DATES: Effective June 30, 2016.

Comment date: Comments on the interim rule should be submitted in writing to the address shown below on or before August 29, 2016 to be considered in the formation of a final rule.

ADDRESSES: Submit comments identified by DFARS Case 2016-D014, using any of the following methods:

[cir] Regulations.gov: http://www.regulations.gov. Submit comments

via the Federal eRulemaking portal by entering “DFARS Case 2016-D014” under the heading “Enter keyword or ID” and selecting “Search.” Select the link “Submit a Comment” that corresponds with “DFARS Case 2016-D014.” Follow the instructions provided at the “Submit a Comment” screen. Please include your name, company name (if any), and “DFARS Case 2016-D014” on your attached document.

[cir] Email: osd.dfars@mail.mil. Include DFARS Case 2016-D014 in the subject line of the message.

[cir] Fax: 571-372-6094.

[cir] Mail: Defense Acquisition Regulations System, Attn: Mr. Dustin Pitsch, OUSD(AT&L)DPAP/DARS, Room 3B941, 3060 Defense Pentagon, Washington, DC 20301-3060.

Comments received generally will be posted without change to http://www.regulations.gov, including any personal information provided. To confirm receipt of your comment(s), please check www.regulations.gov, approximately two to three days after submission to verify posting (except allow 30 days for posting of comments submitted by mail).

FOR FURTHER INFORMATION CONTACT: Mr. Dustin Pitsch, telephone 571-372-6090.
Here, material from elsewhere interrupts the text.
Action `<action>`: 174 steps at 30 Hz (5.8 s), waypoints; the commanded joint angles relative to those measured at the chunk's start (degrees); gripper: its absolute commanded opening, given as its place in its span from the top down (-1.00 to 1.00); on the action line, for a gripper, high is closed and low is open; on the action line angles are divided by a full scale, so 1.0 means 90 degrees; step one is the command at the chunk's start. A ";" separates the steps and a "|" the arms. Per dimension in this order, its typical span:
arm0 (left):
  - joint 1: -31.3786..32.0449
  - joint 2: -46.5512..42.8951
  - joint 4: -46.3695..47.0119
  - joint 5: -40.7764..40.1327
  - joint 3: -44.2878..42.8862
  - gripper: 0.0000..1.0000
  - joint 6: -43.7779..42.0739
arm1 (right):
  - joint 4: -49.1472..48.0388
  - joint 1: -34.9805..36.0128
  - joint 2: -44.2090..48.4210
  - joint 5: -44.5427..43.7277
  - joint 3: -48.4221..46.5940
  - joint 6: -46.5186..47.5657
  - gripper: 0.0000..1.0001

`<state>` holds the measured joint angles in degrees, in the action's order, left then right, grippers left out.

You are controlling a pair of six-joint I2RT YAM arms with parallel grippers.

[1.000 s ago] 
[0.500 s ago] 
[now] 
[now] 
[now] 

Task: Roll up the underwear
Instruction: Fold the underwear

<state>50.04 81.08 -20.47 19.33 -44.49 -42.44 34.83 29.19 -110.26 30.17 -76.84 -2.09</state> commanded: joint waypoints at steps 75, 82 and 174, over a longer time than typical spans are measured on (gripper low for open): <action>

SUPPLEMENTARY INFORMATION:

I. Background

This interim rule revises the DFARS to implement section 892 of the National Defense Authorization Act (NDAA) for Fiscal Year (FY) 2016 (Pub. L. 114-92). Section 892 amends section 866 of the NDAA for FY 2011 (Pub. L. 111-383) to modify the criteria for use of the pilot program on acquisition of military purpose nondevelopmental items. Section 892 removes the requirements under the program for the use of competitive procedures and for awards to be made to nontraditional defense contractors. Section 892 also increases the threshold for use of the pilot program to contracts up to $100 million.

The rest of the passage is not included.